Scientific classification
- Kingdom: Animalia
- Phylum: Chordata
- Clade: Synapsida
- Clade: Therapsida
- Clade: †Therocephalia
- Family: †Lycosuchidae Nopcsa, 1923
- Valid genera: †Lycosuchus †Simorhinella
- Synonyms: †Trochosuchidae Romer, 1956; †Trochosauridae Romer, 1966;

= Lycosuchidae =

Extinct family of therapsids

Lycosuchidae is a family of therocephalians (an extinct clade of therapsids, broader group which modern mammals belong to) known from fossils from what is now the Beaufort Group of South Africa and that lived during the Middle to Late Permian between roughly 265 to 258 million years ago. It currently includes only two genera each with a single species, Lycosuchus, represented by L. vanderrieti, and Simorhinella, represented by S. baini, both named by paleontologist Robert Broom in 1903 and 1915, respectively (though Simorhinella was not recognised as a lycosuchid until 2014). Both species are large predators characterised by their size, reduced tooth counts with large, almost "sabre toothed" canine teeth, and relatively short, broad and low snouts.

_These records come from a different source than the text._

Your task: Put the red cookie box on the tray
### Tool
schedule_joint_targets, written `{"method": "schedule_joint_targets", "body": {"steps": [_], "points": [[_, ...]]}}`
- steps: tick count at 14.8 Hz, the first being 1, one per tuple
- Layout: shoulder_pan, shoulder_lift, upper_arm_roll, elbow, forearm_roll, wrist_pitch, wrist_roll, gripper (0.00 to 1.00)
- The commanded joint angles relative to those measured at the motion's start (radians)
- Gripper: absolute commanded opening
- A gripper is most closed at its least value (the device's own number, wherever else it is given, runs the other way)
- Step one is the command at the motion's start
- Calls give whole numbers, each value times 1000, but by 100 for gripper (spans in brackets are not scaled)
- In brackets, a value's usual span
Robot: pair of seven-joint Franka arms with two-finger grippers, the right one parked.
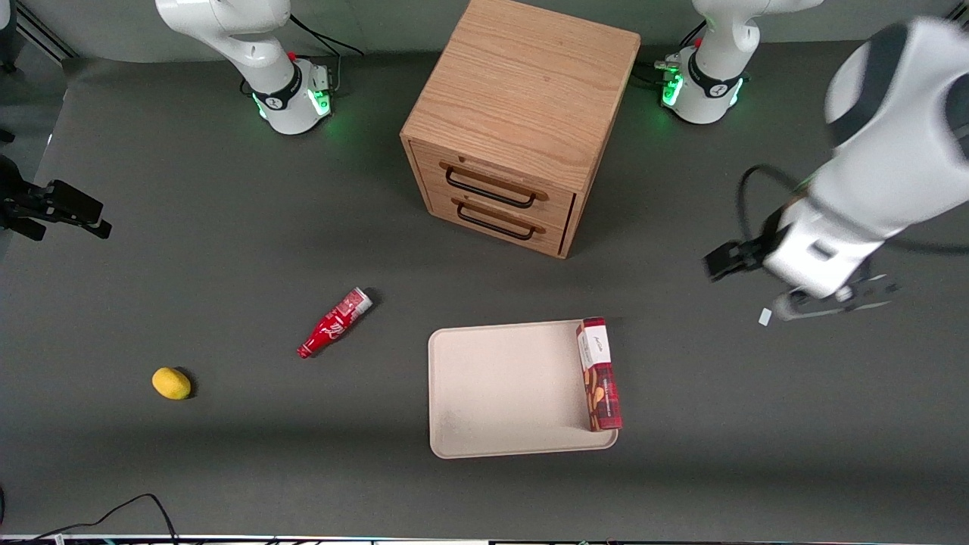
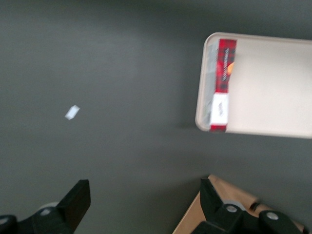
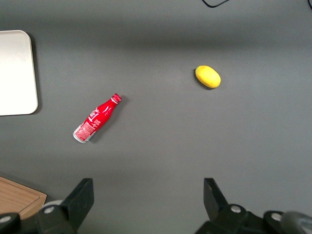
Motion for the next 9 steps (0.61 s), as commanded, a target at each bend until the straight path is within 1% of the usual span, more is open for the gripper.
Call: {"method": "schedule_joint_targets", "body": {"steps": [1,2,5,8,9], "points": [[-16,-102,99,-39,-42,-109,149,100],[-16,-132,130,-52,-44,-138,204,100],[-25,-255,243,-135,-88,-164,315,100],[-29,-394,297,-299,-82,-139,395,100],[-29,-425,300,-343,-74,-119,401,100]]}}
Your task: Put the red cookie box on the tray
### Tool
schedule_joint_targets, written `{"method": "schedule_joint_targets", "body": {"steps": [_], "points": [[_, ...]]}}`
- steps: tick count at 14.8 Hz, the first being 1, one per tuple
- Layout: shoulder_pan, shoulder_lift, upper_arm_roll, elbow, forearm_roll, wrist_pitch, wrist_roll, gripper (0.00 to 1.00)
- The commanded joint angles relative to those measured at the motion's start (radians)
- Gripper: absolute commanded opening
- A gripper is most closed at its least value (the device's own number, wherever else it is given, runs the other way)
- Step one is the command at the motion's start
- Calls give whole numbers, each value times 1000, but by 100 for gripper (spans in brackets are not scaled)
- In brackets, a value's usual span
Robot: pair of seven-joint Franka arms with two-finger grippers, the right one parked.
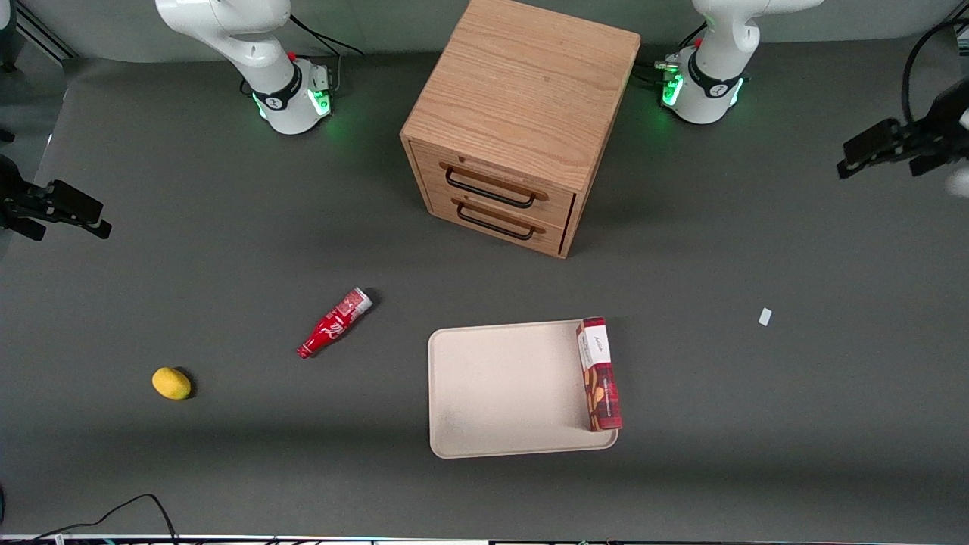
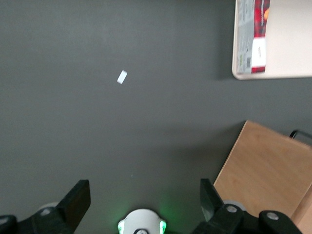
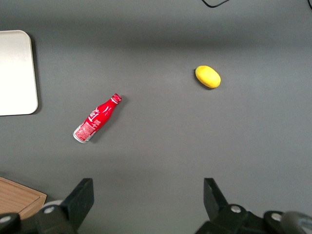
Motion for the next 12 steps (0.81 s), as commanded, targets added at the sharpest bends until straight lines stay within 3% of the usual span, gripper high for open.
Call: {"method": "schedule_joint_targets", "body": {"steps": [1,7,12], "points": [[-25,-140,33,-192,0,69,40,100],[-27,-139,23,-185,58,55,45,100],[-30,-90,-3,-122,62,28,45,100]]}}
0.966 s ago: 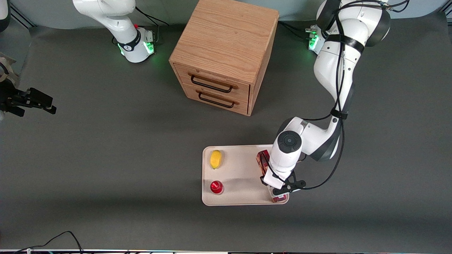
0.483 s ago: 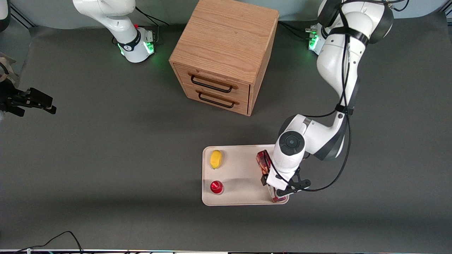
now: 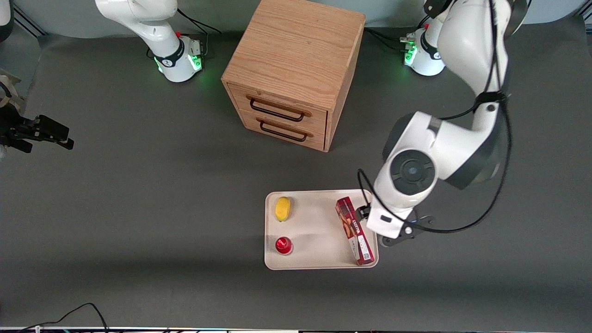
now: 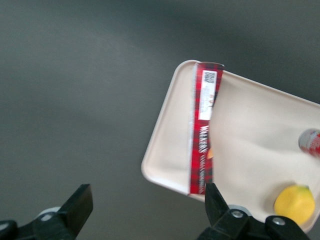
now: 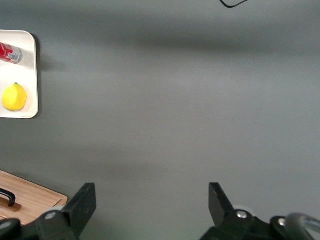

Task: Place red cookie box on tray

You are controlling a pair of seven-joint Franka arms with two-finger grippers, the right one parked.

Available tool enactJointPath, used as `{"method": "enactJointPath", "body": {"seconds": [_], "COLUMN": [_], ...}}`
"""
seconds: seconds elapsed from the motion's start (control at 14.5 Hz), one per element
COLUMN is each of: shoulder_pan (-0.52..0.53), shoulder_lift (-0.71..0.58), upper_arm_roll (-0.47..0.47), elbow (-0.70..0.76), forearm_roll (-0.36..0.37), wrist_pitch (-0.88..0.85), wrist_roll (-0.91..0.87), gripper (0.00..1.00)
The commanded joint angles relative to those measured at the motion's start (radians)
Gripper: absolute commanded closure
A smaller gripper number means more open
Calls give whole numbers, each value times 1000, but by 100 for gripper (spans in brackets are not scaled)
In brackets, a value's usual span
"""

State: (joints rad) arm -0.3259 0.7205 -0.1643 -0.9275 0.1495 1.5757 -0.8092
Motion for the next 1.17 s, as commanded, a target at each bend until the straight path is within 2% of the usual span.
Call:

Lycosuchids were once thought to be defined by having two simultaneously functional pairs of canines, so-called "double canines", instead of a single pair of like in all other predatory therapsids (including predatory mammals). However, it has since been recognised that these actually represent overlap between an older pair and their alternated replacements in separate tooth sockets, and that fossils of lycosuchids with "double canines" in fact preserve teeth at different stages of growth and replacement. This is the same method of canine replacement used by other predatory therapsids, though the pattern appears to be unusual in lycosuchids as the alternating canines occur together more often compared to other predatory therapsids like other therocephalians and gorgonopsians.

Lycosuchids are among the earliest known therocephalians and are also thought to be the most basal. The Russian genus Gorynychus, containing two species, has been suggested by some experts to be a member of the family. However, other experts classify it outside of the family and closer to eutherocephalians. Lycosuchids are only known from the Tapinocephalus and lower Endothiodon Assemblage Zones of the Karoo Basin, surviving the Capitanian mass extinction event between them that wiped out many other therapsid groups and ended the Middle Permian, but apparently only persisting as a "dead clade walking" that went extinct as ecosystems fully recovered, potentially competing with recently evolved large gorgonopsians.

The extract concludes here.